The female population of Berinsfield does not seem to have had the same character as that of the male (Figure 5.13). There were sixteen brooch burials among this population, and these showed a greater degree of heterogeneity than there was among the women without brooches (Figure 5.14). The most similar in height were those women without brooches; on average these were shorter than those with brooches and had an average height of 1.60 m, contrasting with 1.63 m for those with brooches. The non-brooch burials were eight inhumations between 1.52 m and 1.68 m tall, a range of 0.16 m, but most clustered between 1.58 m and 1.63 m. This variation suggested that these women were diverse, but it is possible that some of these women had a degree of biological relatedness among the non-brooch burials. The brooch burials had a greater degree of heterogeneity, with a range from 1.55 m to 1.72 m, with most being found between 1.59 m and 1.68 m, a wide range suggesting that the use of brooches was not connected to biological relatedness in the same way that it may have been for some weapon graves at this site.

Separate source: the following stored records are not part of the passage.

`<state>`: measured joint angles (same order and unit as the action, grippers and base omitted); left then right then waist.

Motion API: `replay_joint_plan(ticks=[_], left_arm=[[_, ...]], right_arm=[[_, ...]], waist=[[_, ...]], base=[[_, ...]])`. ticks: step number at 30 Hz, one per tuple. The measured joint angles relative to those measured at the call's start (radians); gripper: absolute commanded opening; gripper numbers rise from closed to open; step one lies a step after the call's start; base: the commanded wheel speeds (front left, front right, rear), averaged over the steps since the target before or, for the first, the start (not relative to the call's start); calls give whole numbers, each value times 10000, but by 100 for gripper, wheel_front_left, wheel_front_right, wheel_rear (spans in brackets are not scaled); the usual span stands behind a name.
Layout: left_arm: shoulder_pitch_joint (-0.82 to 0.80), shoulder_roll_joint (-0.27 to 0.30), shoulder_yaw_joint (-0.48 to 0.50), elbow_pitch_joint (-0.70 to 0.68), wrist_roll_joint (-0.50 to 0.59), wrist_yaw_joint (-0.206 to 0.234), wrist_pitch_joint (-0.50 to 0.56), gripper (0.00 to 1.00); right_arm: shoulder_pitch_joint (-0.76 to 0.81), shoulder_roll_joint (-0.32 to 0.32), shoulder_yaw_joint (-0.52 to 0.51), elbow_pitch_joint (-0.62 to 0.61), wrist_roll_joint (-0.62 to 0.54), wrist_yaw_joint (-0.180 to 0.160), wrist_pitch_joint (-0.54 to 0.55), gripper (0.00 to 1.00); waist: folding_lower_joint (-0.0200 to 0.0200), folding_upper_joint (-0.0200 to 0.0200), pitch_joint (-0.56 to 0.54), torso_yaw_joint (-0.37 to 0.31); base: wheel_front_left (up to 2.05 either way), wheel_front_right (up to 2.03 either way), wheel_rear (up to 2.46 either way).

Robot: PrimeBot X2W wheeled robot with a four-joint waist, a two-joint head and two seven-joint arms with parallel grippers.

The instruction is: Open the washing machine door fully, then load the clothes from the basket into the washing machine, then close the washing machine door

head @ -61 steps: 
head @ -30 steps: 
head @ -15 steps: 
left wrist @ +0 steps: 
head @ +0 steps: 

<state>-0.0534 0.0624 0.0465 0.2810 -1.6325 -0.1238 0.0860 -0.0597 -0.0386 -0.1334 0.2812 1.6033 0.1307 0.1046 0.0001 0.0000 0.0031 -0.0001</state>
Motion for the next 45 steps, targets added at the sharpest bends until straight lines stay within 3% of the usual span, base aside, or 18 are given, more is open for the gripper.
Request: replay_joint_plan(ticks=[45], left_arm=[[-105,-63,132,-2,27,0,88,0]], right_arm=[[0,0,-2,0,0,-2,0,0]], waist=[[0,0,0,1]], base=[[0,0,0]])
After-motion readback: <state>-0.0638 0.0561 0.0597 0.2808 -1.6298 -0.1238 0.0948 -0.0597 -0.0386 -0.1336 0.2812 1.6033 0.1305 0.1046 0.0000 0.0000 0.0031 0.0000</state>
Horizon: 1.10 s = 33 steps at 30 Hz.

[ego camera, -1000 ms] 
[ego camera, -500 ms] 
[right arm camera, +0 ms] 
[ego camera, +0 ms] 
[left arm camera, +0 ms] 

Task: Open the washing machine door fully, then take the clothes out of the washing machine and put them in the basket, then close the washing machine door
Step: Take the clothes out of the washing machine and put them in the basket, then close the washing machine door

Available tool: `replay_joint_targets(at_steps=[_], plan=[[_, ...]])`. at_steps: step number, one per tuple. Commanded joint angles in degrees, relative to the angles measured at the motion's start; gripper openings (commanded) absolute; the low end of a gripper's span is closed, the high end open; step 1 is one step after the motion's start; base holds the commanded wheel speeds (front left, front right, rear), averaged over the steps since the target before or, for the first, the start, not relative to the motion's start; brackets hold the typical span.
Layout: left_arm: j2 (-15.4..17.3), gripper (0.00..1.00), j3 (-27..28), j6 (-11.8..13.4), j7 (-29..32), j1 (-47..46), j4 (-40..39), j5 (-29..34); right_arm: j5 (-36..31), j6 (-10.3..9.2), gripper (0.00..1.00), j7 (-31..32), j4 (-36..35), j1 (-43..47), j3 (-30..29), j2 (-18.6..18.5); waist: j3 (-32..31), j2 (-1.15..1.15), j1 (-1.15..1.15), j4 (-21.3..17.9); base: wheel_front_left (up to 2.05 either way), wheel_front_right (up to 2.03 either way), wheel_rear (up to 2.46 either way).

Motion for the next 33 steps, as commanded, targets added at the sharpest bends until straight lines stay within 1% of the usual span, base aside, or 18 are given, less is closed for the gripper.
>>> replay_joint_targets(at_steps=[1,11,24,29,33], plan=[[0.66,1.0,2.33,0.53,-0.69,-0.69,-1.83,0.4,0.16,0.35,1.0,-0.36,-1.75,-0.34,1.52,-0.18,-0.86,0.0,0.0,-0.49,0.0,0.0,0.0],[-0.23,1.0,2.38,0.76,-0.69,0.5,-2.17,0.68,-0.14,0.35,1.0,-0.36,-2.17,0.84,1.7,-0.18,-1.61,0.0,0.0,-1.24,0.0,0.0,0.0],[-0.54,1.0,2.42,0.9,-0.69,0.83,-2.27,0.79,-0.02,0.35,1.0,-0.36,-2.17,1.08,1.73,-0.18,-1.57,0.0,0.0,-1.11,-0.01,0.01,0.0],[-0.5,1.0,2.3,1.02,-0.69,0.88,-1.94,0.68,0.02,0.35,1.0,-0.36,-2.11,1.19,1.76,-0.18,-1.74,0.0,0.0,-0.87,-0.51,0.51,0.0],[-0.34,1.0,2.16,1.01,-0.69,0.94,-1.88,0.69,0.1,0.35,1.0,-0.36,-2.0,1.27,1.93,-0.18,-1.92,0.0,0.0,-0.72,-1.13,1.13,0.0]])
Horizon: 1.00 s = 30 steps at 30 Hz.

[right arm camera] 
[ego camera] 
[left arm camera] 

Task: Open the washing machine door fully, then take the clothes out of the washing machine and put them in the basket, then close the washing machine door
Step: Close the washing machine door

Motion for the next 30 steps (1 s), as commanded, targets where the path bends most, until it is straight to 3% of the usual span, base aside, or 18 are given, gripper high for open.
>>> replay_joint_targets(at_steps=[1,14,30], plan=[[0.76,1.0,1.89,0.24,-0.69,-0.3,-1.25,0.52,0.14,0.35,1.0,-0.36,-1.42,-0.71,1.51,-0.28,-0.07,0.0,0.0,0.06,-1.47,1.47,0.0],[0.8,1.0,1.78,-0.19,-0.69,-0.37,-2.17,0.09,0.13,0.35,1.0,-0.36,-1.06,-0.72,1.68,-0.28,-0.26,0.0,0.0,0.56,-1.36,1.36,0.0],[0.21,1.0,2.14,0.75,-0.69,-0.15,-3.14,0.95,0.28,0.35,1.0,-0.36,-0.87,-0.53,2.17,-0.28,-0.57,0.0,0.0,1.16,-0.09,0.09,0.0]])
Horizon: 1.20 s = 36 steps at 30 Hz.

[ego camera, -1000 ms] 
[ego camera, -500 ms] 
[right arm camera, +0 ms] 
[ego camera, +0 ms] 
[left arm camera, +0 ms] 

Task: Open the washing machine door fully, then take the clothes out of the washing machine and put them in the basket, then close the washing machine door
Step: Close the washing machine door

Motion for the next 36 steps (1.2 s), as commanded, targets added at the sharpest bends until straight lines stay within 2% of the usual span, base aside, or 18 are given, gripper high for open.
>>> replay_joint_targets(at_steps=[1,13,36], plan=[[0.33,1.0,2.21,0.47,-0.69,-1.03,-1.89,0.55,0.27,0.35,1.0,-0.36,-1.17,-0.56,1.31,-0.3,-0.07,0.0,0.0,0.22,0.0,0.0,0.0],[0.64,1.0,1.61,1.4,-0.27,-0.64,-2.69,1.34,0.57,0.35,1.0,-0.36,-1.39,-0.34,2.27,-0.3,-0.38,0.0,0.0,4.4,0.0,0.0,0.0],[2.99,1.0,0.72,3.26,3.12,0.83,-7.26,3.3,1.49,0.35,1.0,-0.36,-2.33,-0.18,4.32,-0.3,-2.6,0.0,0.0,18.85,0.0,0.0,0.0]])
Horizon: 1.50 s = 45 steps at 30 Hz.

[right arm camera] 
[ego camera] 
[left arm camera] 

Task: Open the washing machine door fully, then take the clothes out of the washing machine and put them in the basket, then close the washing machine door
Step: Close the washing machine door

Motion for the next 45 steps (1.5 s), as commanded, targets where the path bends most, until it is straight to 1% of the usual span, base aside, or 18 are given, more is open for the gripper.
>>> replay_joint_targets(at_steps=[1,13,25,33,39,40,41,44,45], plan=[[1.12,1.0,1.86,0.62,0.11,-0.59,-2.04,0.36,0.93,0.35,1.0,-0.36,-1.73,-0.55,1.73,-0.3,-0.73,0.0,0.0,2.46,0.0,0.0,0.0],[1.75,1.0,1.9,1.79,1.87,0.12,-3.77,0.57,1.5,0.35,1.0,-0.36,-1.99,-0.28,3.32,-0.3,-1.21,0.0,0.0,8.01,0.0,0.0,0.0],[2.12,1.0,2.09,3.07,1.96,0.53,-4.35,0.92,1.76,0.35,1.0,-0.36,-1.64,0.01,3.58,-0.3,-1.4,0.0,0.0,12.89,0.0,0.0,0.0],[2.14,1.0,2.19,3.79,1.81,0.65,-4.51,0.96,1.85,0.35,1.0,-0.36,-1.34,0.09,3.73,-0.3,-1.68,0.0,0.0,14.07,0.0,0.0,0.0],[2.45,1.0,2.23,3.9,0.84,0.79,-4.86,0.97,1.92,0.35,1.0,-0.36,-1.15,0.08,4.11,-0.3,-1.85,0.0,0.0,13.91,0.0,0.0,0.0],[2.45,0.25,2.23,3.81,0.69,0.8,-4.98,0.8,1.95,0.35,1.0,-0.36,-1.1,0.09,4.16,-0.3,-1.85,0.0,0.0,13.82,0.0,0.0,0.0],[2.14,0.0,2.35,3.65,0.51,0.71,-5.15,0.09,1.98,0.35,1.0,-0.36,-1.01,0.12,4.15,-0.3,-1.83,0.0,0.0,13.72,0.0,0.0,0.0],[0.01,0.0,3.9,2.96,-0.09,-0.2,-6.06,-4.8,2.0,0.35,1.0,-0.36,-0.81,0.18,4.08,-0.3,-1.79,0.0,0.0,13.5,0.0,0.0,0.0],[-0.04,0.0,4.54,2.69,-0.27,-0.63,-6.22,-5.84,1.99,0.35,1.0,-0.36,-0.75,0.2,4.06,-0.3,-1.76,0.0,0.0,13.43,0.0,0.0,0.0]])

When these same data are expressed by biological sex and spatial grouping, there are some interesting, and contrasting, patterns evident (Figure 5.15). For example, the women in plot B with brooches had the narrowest range, with a concentration between 1.61 m and 1.65 m, and a particular cluster around the top of this range. Graves 77 (1.65 m) and 73 (1.63 m), as well as 25 and 54 (both 1.64 m), were all within 1 cm of the plot’s average height and were the most homogeneous female burials. These graves had a variety of different material cultures within them. Notably, the two female plots had very different height distributions and averages, suggesting a high degree of heterogeneity among these groups. The men, by contrast, showed a range of heights, with the same average figure for both plots, which suggests there was some homogeneity within this population; this degree of cross-plot comparison is probably the result of the similarity between the male weapon burials that we witnessed earlier.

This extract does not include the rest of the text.